• [Your goal]: Pick each line containing the word "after" out of the data below.
··········
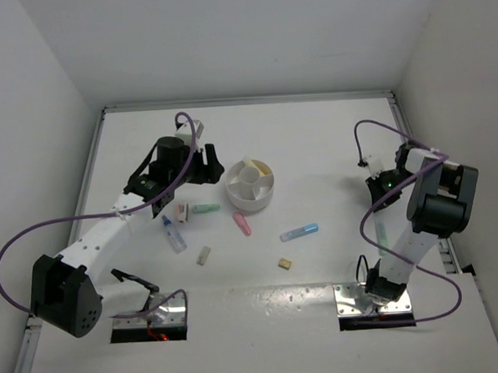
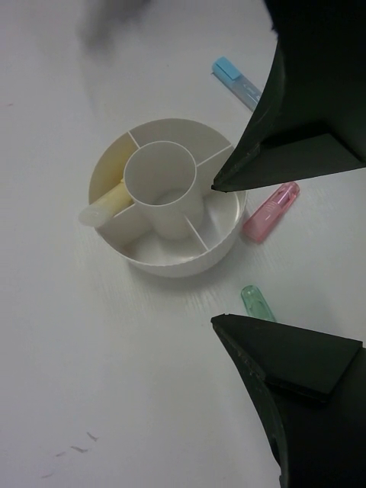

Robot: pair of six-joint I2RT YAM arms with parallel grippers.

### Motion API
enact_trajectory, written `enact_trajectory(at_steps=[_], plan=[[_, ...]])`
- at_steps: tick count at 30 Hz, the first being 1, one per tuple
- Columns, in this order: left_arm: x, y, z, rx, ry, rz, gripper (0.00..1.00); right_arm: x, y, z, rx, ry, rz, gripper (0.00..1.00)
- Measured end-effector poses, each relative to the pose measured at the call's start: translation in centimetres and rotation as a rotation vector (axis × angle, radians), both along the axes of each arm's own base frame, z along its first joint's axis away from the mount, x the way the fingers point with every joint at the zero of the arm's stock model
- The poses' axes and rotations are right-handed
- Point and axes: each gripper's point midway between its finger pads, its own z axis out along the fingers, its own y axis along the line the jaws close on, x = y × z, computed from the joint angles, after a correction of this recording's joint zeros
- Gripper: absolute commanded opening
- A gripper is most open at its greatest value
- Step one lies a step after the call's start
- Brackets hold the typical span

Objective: Sort the stationery into containers
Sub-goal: Move the pen to the center of the board, then pick up the pen from the center of the board.

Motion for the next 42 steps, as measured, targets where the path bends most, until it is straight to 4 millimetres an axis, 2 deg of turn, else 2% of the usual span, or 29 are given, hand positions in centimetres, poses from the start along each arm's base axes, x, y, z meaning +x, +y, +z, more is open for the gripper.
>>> enact_trajectory(at_steps=[1, 4, 6, 12, 13, 15, 20, 23, 25, 33, 34, 40, 42], plan=[[0.0, 0.0, 0.0, 0.001, 0.000, 0.000, 0.71, -0.1, 0.1, -0.1, -0.015, -0.008, -0.001, 0.07], [0.0, 0.1, 0.0, 0.004, -0.002, 0.001, 0.71, -0.3, -0.6, 0.1, -0.102, -0.066, -0.069, 0.15], [0.0, 0.1, 0.0, 0.005, -0.002, 0.000, 0.71, -0.1, -1.2, 1.3, -0.153, -0.121, -0.127, 0.21], [0.1, 0.0, -0.5, 0.010, 0.010, 0.001, 0.71, 2.6, -2.7, 6.0, -0.220, -0.295, -0.278, 0.43], [0.1, 0.0, -0.5, 0.011, 0.011, 0.001, 0.71, 2.6, -2.7, 6.2, -0.220, -0.298, -0.288, 0.48], [0.2, 0.1, -0.6, 0.014, 0.011, 0.006, 0.71, 2.2, -2.4, 6.4, -0.208, -0.281, -0.296, 0.51], [0.3, 0.3, -0.8, 0.021, 0.014, 0.016, 0.71, -1.2, -0.9, 5.1, -0.174, -0.166, -0.275, 0.53], [0.5, 0.3, -1.6, 0.031, 0.032, 0.020, 0.71, -3.8, 0.2, 4.0, -0.162, -0.103, -0.263, 0.53], [0.6, 0.2, -2.1, 0.039, 0.045, 0.022, 0.71, -4.9, 0.5, 3.7, -0.160, -0.079, -0.262, 0.53], [0.7, 0.5, -2.8, 0.052, 0.058, 0.035, 0.71, -6.2, -0.2, 2.6, -0.227, -0.074, -0.287, 0.53], [0.7, 0.5, -2.9, 0.053, 0.059, 0.036, 0.71, -6.4, -0.2, 2.4, -0.231, -0.068, -0.290, 0.57], [0.7, 0.6, -3.0, 0.055, 0.062, 0.037, 0.71, -6.7, -0.4, 1.0, -0.242, -0.038, -0.305, 0.57], [0.7, 0.6, -3.0, 0.055, 0.062, 0.037, 0.71, -6.9, -0.5, 0.3, -0.247, -0.029, -0.311, 0.54]])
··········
• [Your response]:
- Point and axes: each gripper's point midway between its finger pads, its own z axis out along the fingers, its own y axis along the line the jaws close on, x = y × z, computed from the joint angles, after a correction of this recording's joint zeros
- Step one lies a step after the call's start

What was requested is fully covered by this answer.